Employer Vaccine Policies?
Generally, employers that were not in favor of the mandate are likely to stop efforts to implement vaccination and testing policies. The vaccination and testing requirements were going to be a heavy financial and administrative burden for many employers. They now have a reprieve.

For the most part, employers who were in favor of the mandate can continue to implement vaccine policies that they believe fit their organization.  Georgia employers, for example, are not subject to any state limitations on vaccination requirements.  Some may choose to require vaccinations per the employer vaccination policy, while others may choose to impose a soft mandate that allows for testing in lieu of vaccinations. 

However, with the blocking of a federal mandate, larger employers in other states may be subject to various state and local vaccine rules.  New York City, for example, requires all on-site workers to be vaccinated, while Florida passed a law that prohibits private employers from imposing a COVID-19 vaccination mandate without providing certain individual exemptions.  As a result, employers operating in different states may have to implement different rules and face additional administrative burdens. 

What’s Next from OSHA?
The current mandate is likely dead.  However, employers should understand that revised OSHA vaccination regulations and increased enforcement efforts are a real possibility.  For example, the Court left the door open for OSHA to come back with a more tailored rule for specific workplaces where the virus creates special danger:

“We do not doubt, for example, that OSHA could regulate researchers who work with the COVID-19 virus.

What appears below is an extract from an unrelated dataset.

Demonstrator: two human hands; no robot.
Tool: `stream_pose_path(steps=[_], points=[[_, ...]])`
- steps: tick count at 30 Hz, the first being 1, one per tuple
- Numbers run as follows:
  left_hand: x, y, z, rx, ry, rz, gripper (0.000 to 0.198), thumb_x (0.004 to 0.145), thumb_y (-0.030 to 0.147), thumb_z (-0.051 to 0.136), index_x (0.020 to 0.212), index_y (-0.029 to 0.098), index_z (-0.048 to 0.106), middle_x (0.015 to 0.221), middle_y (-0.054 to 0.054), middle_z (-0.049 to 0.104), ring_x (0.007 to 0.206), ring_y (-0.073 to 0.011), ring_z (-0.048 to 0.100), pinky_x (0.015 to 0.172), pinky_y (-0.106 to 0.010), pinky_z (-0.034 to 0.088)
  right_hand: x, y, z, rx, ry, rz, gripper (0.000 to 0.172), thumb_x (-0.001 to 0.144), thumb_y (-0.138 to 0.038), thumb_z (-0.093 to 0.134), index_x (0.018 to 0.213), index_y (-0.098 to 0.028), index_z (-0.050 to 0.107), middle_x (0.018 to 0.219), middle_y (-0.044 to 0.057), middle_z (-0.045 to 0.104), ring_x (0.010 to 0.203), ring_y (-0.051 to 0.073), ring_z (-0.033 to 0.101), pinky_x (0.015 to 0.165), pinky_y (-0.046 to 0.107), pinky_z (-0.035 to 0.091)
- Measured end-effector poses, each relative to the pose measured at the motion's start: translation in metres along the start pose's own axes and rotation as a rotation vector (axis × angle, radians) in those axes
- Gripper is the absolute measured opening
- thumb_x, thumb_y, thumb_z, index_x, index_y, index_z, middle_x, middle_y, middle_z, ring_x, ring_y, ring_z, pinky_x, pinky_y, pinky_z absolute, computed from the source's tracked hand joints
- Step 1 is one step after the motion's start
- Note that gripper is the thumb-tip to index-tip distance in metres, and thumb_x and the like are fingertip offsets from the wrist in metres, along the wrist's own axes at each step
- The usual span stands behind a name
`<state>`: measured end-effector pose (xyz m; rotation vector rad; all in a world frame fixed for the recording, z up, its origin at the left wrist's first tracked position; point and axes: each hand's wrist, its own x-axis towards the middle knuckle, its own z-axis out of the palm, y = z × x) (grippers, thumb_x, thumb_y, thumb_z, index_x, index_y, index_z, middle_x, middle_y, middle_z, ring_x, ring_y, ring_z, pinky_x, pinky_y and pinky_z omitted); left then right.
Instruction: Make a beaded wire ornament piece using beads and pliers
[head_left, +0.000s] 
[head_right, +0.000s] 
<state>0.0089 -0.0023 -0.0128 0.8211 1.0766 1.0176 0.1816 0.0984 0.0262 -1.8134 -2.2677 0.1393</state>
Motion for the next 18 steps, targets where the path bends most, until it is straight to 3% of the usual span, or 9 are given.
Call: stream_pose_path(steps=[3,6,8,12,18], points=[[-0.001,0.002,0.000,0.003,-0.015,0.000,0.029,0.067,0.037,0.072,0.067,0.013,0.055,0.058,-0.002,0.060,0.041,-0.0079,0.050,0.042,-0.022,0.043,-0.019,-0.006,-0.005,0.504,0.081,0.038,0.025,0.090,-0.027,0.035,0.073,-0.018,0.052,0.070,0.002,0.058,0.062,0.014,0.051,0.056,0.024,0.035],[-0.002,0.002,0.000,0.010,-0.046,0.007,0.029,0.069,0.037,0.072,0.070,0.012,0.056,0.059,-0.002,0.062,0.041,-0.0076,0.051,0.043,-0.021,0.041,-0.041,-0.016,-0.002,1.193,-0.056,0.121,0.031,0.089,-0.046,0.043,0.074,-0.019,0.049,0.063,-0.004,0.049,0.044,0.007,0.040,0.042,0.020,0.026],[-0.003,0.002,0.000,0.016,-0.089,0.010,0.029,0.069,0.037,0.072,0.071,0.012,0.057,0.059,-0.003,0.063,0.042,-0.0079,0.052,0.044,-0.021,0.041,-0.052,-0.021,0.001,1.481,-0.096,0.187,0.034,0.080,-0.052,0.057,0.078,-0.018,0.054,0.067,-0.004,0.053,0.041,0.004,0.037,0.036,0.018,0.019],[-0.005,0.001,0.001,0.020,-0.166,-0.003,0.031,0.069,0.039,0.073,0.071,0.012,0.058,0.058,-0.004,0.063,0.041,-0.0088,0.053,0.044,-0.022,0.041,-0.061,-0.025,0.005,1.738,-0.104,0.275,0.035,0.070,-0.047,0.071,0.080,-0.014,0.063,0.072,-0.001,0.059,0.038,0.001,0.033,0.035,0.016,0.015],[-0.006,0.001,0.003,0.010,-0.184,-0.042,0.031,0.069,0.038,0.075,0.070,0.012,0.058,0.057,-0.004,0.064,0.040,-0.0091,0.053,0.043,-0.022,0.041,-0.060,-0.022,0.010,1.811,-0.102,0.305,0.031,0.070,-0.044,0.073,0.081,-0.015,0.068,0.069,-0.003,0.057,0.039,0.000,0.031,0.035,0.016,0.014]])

So too could OSHA regulate risks associated with working in particularly crowded or cramped environments.” wrote the Court. 

Also, U.S. Secretary of Labor Marty Walsh issued a statement on the Supreme Court’s ruling expressing OSHA’s commitment to workplace safety and holding employers responsible:  

“The commonsense standards established in the ETS remain critical, especially during the current surge, where unvaccinated people are 15-20 times more likely to die from COVID-19 than vaccinated people. OSHA will be evaluating all options to ensure workers are protected from this deadly virus.

We urge all employers to require workers to get vaccinated or tested weekly to most effectively fight this deadly virus in the workplace. Employers are responsible for the safety of their workers on the job, and OSHA has comprehensive COVID-19 guidance to help them uphold their obligation.

Regardless of the ultimate outcome of these proceedings, OSHA will do everything in its existing authority to hold businesses accountable for protecting workers, including under the Covid-19 National Emphasis Program and General Duty Clause.”

Employers should, therefore, continue to monitor what happens at the Sixth Circuit as well as OSHA developments. Most importantly, employers should continue to follow CDC guidelines and take other appropriate steps to protect workers against COVID-19. Finally, now is a good time to review employer vaccine policies.


[1] The ETS is often referred to as a “soft mandate”, because it allows for weekly testing in lieu of vaccination.  This differs from a “hard mandate” that requires vaccination with no testing alternative. 

[2] Pursuant to established rules , the clerk of a special judicial panel selected the Sixth Circuit randomly by a power ball drawn from a drum containing an entry for each circuit.